NightHawkInLight Posted March 12, 2008 Posted March 12, 2008 Nighthawk, what kind of purple did you use for that sun & planets? It looked like you had TT changing to purple, the way your desribeded it I thought they were seperate. Just wondering cause Ive been looking for a purple that burns with a nice deep color to it and isnt really slow burning. It's an ammonium perchlorate comp.Ammonium perchlorate - 70Charcoal - 15Sulfur - 8Copper(II) chloride - 7Dextrin - +5I use liquid starch to dampen the comp for cutting instead of adding dextrin. I form the wet composition into a cake and allow it to dry. I then break it up by hand into the stars. It leaves a rough edge that catches flame easily. With some slight scoring you can break them pretty evenly.They were just thrown in with the TT in my shell. The two mix well.

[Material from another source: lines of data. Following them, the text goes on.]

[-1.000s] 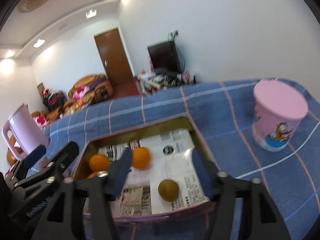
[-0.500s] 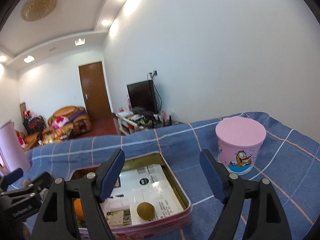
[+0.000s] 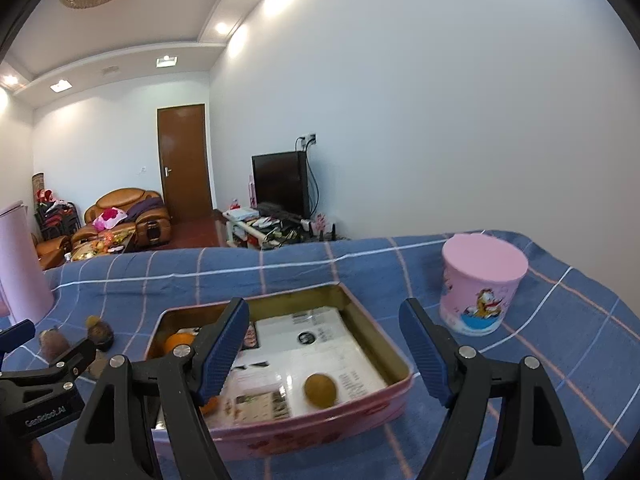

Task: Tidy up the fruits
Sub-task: 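Move both grippers back toward the remaining fruits and sugarcane pieces, then grasp the large purple fruit with the left gripper while the right gripper grasps a sugarcane piece, then carry the purple fruit and sugarcane piece over the pink tin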

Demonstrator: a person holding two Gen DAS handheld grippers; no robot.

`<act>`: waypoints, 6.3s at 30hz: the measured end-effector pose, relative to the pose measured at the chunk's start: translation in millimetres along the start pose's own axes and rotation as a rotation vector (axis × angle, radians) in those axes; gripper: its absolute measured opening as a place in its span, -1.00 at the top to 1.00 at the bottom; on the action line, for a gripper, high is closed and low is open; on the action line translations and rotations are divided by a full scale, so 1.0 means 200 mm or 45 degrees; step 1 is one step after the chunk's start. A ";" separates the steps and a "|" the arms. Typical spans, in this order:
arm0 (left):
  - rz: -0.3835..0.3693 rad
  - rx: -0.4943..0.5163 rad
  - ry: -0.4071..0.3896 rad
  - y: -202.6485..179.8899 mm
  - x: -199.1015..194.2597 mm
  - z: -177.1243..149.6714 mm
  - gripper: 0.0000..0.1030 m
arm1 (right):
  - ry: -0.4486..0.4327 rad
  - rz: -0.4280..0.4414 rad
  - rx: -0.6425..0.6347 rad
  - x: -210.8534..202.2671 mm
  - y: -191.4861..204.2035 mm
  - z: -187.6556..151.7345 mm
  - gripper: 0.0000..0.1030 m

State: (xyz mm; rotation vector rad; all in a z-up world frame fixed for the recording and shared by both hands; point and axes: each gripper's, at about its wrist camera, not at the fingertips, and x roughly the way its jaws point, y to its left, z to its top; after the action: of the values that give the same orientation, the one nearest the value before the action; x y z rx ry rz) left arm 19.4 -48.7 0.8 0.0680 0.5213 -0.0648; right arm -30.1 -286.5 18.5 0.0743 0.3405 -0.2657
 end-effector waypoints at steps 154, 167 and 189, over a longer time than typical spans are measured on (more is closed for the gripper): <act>0.122 -0.160 -0.008 0.39 -0.03 -0.06 0.07 | 0.111 0.337 -0.278 -0.06 0.72 -0.10 0.25; 0.077 -0.103 -0.023 0.20 -0.04 -0.05 0.08 | 0.094 0.283 -0.276 -0.05 0.56 -0.09 0.25; -0.033 -0.123 0.013 0.08 -0.02 -0.04 0.07 | 0.076 0.248 -0.099 -0.03 0.18 -0.02 0.25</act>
State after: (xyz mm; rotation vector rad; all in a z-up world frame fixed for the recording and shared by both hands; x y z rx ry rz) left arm 12.7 -31.9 -3.8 -0.0328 0.5350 -0.0644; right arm -26.5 -249.2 17.8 0.0386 0.3997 -0.0571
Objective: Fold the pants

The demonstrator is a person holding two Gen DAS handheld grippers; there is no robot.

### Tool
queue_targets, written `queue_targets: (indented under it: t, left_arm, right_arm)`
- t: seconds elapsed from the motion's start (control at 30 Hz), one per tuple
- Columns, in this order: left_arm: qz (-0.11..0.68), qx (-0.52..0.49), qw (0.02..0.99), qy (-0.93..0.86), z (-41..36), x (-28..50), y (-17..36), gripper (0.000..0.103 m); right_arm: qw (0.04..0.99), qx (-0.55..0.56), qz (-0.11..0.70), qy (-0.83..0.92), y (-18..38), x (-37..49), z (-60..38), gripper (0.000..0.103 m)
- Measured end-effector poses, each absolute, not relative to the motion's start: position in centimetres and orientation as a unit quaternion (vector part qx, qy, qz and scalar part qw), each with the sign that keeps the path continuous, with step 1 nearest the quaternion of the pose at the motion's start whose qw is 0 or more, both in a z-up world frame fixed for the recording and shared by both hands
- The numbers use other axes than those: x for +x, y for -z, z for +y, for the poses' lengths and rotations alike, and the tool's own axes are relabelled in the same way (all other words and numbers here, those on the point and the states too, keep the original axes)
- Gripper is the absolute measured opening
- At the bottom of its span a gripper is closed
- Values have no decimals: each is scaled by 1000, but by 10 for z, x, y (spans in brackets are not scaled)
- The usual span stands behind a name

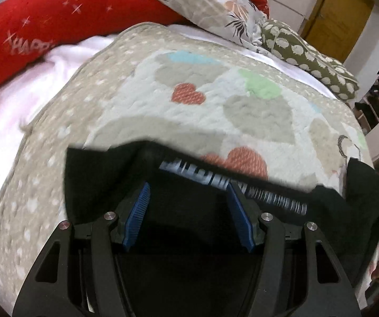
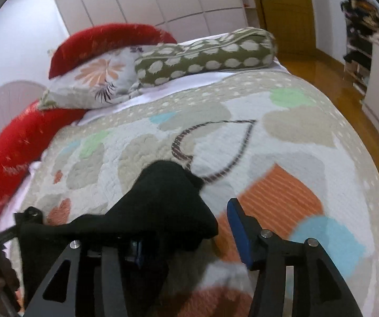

psyco_1322 Posted March 13, 2008 Posted March 13, 2008 Where can one get some gummed craft? And what is it called/used for?
ST1DinOH Posted March 13, 2008 Posted March 13, 2008 Where can one get some gummed craft? And what is it called/used for? a lot of the online pyro suppliers have started to carry it. check around some of your favorites...odds are one of them now sells it along with the fiber strapping tape. i was just thinking of ordering some this weekend myself.
Mumbles Posted March 13, 2008 Posted March 13, 2008 It is called exactly what it is. Gummed kraft tape. Or gummed paper tape, something to that effect. It is used for many things. Some roll tubes from the wide stuff, some paste shells with it, some roll quickmatch tube, some use it for it's intended purpose and seal boxes. There are many things you can do with it. Out of curiosity, why would you want any if you don't know what it's used for in the first place?